Requirement — Which lines make up the answer? Those from the line with "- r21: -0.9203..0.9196" through the end of the data; reproduce them exactly.

+++ Data section +++

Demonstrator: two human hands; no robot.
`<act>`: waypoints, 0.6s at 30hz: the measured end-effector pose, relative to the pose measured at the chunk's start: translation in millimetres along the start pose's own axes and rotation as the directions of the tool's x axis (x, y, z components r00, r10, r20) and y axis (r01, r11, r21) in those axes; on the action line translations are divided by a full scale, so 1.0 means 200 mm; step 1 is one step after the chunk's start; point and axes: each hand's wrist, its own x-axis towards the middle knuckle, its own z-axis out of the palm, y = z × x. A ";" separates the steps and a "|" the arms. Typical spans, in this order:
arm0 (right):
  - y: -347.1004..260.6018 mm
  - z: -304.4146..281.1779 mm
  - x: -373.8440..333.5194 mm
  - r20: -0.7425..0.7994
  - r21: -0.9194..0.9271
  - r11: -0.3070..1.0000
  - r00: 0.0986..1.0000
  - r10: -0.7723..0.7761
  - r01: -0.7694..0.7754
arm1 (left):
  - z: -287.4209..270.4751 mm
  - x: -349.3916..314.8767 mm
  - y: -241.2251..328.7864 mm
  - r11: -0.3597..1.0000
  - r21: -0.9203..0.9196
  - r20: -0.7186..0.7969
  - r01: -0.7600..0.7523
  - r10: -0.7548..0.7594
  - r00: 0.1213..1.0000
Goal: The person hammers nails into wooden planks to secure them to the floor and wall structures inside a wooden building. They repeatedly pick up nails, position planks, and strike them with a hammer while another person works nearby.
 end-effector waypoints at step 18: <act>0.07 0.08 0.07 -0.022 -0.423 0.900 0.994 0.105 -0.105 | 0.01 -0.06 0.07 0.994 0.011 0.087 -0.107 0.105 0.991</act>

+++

Answer space —
  - r21: -0.9203..0.9196
  - r20: -0.7186..0.7969
  - r01: -0.7600..0.7523
  - r10: -0.7548..0.7594
  - r00: 0.1213..1.0000
Goal: The person hammers nails into wooden planks to secure them to the floor and wall structures inside a wooden building. They repeatedly pick up nails, position planks, and strike them with a hammer while another person works nearby.
 end-effector waypoints at step 18: <act>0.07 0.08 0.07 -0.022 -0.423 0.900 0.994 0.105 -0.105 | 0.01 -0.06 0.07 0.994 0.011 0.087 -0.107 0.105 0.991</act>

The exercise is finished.